You are viewing a plain text version of this content. The canonical link for it is here.

Posted to user@cassandra.apache.org by mike dooley <do...@apple.com> on 2011/01/14 07:38:59 UTC

limiting columns in a row

hi,

the time-to-live feature in 0.7 is very nice and it made me want to ask about
a somewhat similar feature.  

i have a stream of data consisting of entities and associated samples.  so i create 
a row for each entity and the columns in each row contain the samples for that entity.  
when i get around to processing  an entity i only care about the most recent N samples. 
so i read the most recent N columns and delete all the rest.

what i would like would be a column family property that allows me to
specify a maximum number of columns per row.  then i could just keep writing
and not have to do the deletes.

in my case it would be fine if the limit is only 'eventually' applied (so that
sometimes there might be extra columns).

does this seem like a generally useful feature?  if so, would it be hard to
implement (maybe it could be done at compaction time like the TTL feature)?

thanks,
-mike

Re: limiting columns in a row

Posted by Sylvain Lebresne <sy...@riptano.com>.

Hi,

> does this seem like a generally useful feature?

I do think this could be a useful feature.
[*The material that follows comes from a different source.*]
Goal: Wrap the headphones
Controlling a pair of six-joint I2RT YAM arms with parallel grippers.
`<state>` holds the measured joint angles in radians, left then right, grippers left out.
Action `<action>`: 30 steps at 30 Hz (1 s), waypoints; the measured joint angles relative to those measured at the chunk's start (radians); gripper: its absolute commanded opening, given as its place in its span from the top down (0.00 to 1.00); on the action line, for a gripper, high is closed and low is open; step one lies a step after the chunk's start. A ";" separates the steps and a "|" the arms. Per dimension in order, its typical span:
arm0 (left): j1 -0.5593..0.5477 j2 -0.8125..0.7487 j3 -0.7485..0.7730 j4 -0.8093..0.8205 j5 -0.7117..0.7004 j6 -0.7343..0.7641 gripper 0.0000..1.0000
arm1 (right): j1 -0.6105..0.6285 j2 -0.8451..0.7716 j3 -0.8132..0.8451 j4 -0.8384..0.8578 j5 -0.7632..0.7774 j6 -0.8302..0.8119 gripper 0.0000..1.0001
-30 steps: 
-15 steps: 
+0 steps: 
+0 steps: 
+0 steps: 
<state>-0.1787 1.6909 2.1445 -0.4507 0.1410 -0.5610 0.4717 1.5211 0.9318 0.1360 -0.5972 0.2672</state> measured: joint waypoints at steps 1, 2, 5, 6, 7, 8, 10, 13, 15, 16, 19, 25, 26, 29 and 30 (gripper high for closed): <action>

If only because I don't think
there
is any satisfactory/efficient way to do this client side.

> if so, would it be hard to implement (maybe it could be done at compaction
> time like the TTL feature)?

Out of the top of my hat (aka, I haven't really think that through but I'll
still give my opinion), I see the following difficulties:
  1) You can only do this limiting during major compaction or the same cases
     as CASSANDRA-1074 for minor, since you need to make sure the x columns
you
     are keeping are not deleted ones. Or you'll want to disable deletes
     altogether on the cf with this 'limit' option (I feel like this last
     option would really simplify things).
  2) Even if the removal of the column exceeding the limit is eventual (and
it
     will), you'll want query to only ever return column inside the limit
     (otherwise the feature would be too unpredictable). But I think this
will
     be quite challenging. That is, slice query from the start of the row
are
     easy. Everything else is harder (at least if you want to make it
efficient).

That was my 2 cents. Anyway, you can always open a JIRA ticket.

--
Sylvain


On Fri, Jan 14, 2011 at 7:38 AM, mike dooley <do...@apple.com> wrote:

> hi,
>
> the time-to-live feature in 0.7 is very nice and it made me want to ask
> about
> a somewhat similar feature.
>
> i have a stream of data consisting of entities and associated samples.  so
> i create
> a row for each entity and the columns in each row contain the samples for
> that entity.
> when i get around to processing  an entity i only care about the most
> recent N samples.
> so i read the most recent N columns and delete all the rest.
>
> what i would like would be a column family property that allows me to
> specify a maximum number of columns per row.  then i could just keep
> writing
> and not have to do the deletes.
>
> in my case it would be fine if the limit is only 'eventually' applied (so
> that
> sometimes there might be extra columns).
>
> does this seem like a generally useful feature?  if so, would it be hard to
> implement (maybe it could be done at compaction time like the TTL feature)?
>
> thanks,
> -mike